RN Full-time
CVS Health

Case Manager Registered Nurse (Remote)

$54,095 - $116,760 / YEAR

At CVS Health, we’re building a world of health around every consumer and surrounding ourselves with dedicated colleagues who are passionate about transforming health care.

As the nation’s leading health solutions company, we reach millions of Americans through our local presence, digital channels and more than 300,000 purpose-driven colleagues – caring for people where, when and how they choose in a way that is uniquely more connected, more convenient and more compassionate. And we do it all with heart, each and every day.

Position Summary

  • Location: This role will be work at home with less than 5% travel that may be required in the event of clinical audits.
  • Schedule: Monday-Friday 8:00am-4:30pm in the time zone of residence with occasional late shift rotation until 9:00pm. Employees can flex their 8-hour shift between 8:00am-6:00pm. There are no weekends or holiday shifts required at this time.
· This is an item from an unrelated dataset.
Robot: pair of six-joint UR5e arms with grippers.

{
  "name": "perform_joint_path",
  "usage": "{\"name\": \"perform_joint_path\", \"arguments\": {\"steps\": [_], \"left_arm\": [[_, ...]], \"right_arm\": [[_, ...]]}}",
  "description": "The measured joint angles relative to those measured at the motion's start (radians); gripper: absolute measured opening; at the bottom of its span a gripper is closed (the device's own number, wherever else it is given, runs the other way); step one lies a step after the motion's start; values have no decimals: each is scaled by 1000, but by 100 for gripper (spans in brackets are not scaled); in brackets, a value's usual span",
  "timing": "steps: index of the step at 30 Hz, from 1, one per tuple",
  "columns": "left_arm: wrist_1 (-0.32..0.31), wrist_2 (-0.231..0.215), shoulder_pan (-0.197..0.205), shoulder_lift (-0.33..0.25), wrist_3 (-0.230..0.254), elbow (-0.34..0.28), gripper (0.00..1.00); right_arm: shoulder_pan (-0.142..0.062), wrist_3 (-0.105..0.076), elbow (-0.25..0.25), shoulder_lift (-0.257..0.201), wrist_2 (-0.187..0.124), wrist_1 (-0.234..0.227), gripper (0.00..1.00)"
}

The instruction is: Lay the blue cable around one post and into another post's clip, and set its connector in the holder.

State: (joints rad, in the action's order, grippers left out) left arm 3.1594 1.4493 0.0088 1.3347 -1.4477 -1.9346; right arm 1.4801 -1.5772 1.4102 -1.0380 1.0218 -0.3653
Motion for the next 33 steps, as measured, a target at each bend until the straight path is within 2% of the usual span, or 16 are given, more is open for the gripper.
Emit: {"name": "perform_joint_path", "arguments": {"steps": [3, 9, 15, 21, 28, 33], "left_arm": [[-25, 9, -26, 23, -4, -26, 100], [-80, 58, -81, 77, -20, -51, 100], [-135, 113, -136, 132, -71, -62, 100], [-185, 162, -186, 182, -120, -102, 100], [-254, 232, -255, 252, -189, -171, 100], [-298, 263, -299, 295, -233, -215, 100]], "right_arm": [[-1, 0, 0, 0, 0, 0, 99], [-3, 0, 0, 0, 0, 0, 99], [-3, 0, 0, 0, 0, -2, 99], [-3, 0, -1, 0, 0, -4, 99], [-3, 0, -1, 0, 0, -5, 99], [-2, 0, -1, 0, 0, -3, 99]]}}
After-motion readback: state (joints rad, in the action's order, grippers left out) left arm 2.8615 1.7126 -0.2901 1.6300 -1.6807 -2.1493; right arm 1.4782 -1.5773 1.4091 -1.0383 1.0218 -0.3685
The Case Manager RN is responsible for telephonically and/or face to face assessing, planning, implementing, and coordinating all case management activities with members to evaluate the medical needs of the member to facilitate the member’s overall wellness. This Case Manager RN role is 100% remote, and the employee can live in any state and telework, however, there is a preference for an RN in a Compact RN state.​

Key Responsibilities

  • Develops a proactive course of action to address issues presented to enhance the short and long-term outcomes as well as opportunities to enhance a member’s overall wellness through integration.
  • Through the use of clinical tools and information/data review, conducts an evaluation of member’s needs and benefit plan eligibility and facilitates integrative functions as well as smooth transition to Aetna programs and plans.
  • Applies clinical judgment to the incorporation of strategies designed to reduce risk factors and barriers and address complex health and social indicators which impact care planning and resolution of member issues.
  • Assessments take into account information from various sources to address all conditions including co-morbid and multiple diagnoses that impact functionality.
  • Reviews prior claims to address potential impact on current case management and eligibility.
  • Assessments include the member’s level of work capacity and related restrictions/limitations.
  • Using a holistic approach assess the need for a referral to clinical resources for assistance in determining functionality.
  • Consults with supervisor and others in overcoming barriers in meeting goals and objectives, presents cases at case conferences for multidisciplinary focus to benefit overall claim management.
  • Utilizes case management processes in compliance with regulatory and company policies and procedures.
  • Utilizes interviewing skills to ensure maximum member engagement and discern their health status and health needs based on key questions and conversation.

Remote Work Expectations

  • This is a 100% remote role, candidates must have a dedicated workspace free of interruptions.
  • Dependents must have separate care arrangements during work hours, as continuous care responsibilities during shift times are not permitted.

Required Qualifications

  • Must have an active current and unrestricted RN license in state of residence.
  • Willingness and ability to obtain additional state licenses upon hire (paid for by the company).
  • 3+ years of acute hospital clinical experience as an RN (general medical, post-surgical, ICU experience).

Preferred Qualifications

  • 1+ years of case management and/or Home Health experience.
  • Compact RN licensure.
  • Certified Case Manager (CCM) certification.
  • Experience with all types of Microsoft Office including PowerPoint, Excel, and Word.
  • Strong telephonic communication skills.

Education

  • Associate’s degree in nursing required.
  • BSN preferred.

Anticipated Weekly Hours

40

Time Type

Full time

Pay Range

The typical pay range for this role is:

$54,095.00 - $116,760.00

This pay range represents the base hourly rate or base annual full-time salary for all positions in the job grade within which this position falls. The actual base salary offer will depend on a variety of factors including experience, education, geography and other relevant factors. This position is eligible for a CVS Health bonus, commission or short-term incentive program in addition to the base pay range listed above. 

 

Our people fuel our future. Our teams reflect the customers, patients, members and communities we serve and we are committed to fostering a workplace where every colleague feels valued and that they belong.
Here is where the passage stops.